Cates nodded.
“When we got back from the club this morning, I got to thinking. We left that golf course in such a damned hurry. I know it couldn’t be helped under the circumstances.”
“Yes.”
“So we had no time to finish the job properly, and we didn’t have time to cover our tracks. And when I say cover our tracks, I mean exactly that.”
Cates felt a chill go through him. Not only were there probably tire tracks from Johnson’s pickup in the soft mulch, but he’d walked around in the alcove himself.
“Fuck, fuck, fuck …” he whispered.
Soledad said, “Don’t worry about it, Dallas. We’re golden.”
“But how? Did you go back to the club?”
“Of course not,” Soledad said. “I figured the place was crawling with cops. So I borrowed a rifle from our California friends and took their car into town. Let’s just say I created a diversion serious enough to pull all those cops straight off the golf course.”
Soledad said, “Random violence screws them up, and they run around like chickens with their heads chopped off. I know about this from experience in the field. If you want to create an absolute clusterfuck, you do something with no motive, no rhyme or reason.
“The cops will start with the victim and work out from there. Who was she? Did she have enemies? Is there some kind of gang war going on at the school? Did the shooter have another target in mind? Those are the questions they’ll ask. Then they’ll chase their tails around like puppies and get absolutely nowhere fast. But what they won’t do,” Soledad said, “is think to go back to the original crime scene right away.”
“She?” Cates said. “The school?”
“I’ll give you all the details later,” he said with a cold smile. “Just be happy that it worked like a charm.”
As Cates started to put it together with equal measures of horror and admiration, Soledad said, “We’ll need to get back up to the club tonight and take a couple of rakes. Then we can finish this thing in one fell swoop and get the hell out of Wyoming.”
CHAPTER TWENTY-ONE
Never Summer Ranch
FOR SHERIDAN, BREAKFAST was very uncomfortable and not just because she’d arrived late to the Never Summer Ranch. She’d been held up because it took longer than she’d estimated to feed and load all her falcons into her vehicle, as well as to pack up her belongings. And when DeWayne Kolb wasn’t behind the front desk like he’d told her he’d be, she’d had to go out and find him at a diner down the block to return the room key and get his assurances that he’d adjust the cost of the room to reflect her stay.
“I hope that lunatic Bottom didn’t drive you away,” Kolb said, mainly for the benefit of the other local men at the table. “You were barely here long enough to experience the place.”
“I finished my job,” she told him. “Now I’m going home.”
“Come back,” Kolb said. “You should see this place in the summer.”

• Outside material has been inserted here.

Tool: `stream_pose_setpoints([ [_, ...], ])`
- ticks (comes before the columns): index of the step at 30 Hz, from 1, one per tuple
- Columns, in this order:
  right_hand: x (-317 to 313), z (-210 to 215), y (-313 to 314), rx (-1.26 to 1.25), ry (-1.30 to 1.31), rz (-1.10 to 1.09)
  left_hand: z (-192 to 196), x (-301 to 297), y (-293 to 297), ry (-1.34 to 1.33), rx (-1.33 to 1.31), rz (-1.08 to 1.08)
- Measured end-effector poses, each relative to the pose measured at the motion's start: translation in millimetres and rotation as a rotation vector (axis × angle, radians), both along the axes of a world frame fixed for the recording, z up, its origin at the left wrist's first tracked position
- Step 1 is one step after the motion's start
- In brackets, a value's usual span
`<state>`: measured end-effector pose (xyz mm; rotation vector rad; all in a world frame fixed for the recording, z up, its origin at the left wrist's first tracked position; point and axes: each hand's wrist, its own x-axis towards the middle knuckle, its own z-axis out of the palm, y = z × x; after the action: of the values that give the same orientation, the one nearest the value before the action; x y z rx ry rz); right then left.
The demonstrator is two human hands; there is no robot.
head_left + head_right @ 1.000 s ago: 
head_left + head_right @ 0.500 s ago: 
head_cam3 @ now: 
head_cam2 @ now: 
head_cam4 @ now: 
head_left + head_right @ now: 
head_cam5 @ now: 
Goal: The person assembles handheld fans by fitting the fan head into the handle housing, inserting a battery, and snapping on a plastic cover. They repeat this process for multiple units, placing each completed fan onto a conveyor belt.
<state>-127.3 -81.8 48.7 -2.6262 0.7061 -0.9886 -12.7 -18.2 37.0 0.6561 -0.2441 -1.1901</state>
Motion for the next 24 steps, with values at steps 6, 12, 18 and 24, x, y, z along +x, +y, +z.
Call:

“All five days of it,” another man said with a chuckle. “It’s wonderful.”
*
LEON BOTTOM WAS a little cool at first when Sheridan arrived, but his mood improved rapidly when Katy Cotton delivered plate after plate of steaming food from the kitchen adjacent to the dining room. He dug into fried eggs, bacon, hash browns, pancakes, syrup, wheat toast, strawberry jam, and fresh-squeezed orange juice.
Cotton retreated to the kitchen after the first round and eased the door closed. She’d made a point of not making eye contact with Sheridan as she served the food.
Sheridan was fascinated with watching the man eat. He did so with total focus, his fork working from the plate to his mouth like a piston, and not until he cleared his plate did he look up at her.
“I went into the barn this morning,” he said, going for seconds. “There wasn’t a starling in sight.”
“Excellent.”
“Where do you think they all went?” he asked. “Not that I care, but I’m curious.”
She said, “By now, those starlings have found a new place to invade. I’m pretty sure they won’t come back, but I thought it made sense to hang around here until about noon. There might be a few stragglers who return, not knowing the big group was chased off.”
“You can stay longer than that if you’d like,” Bottom said.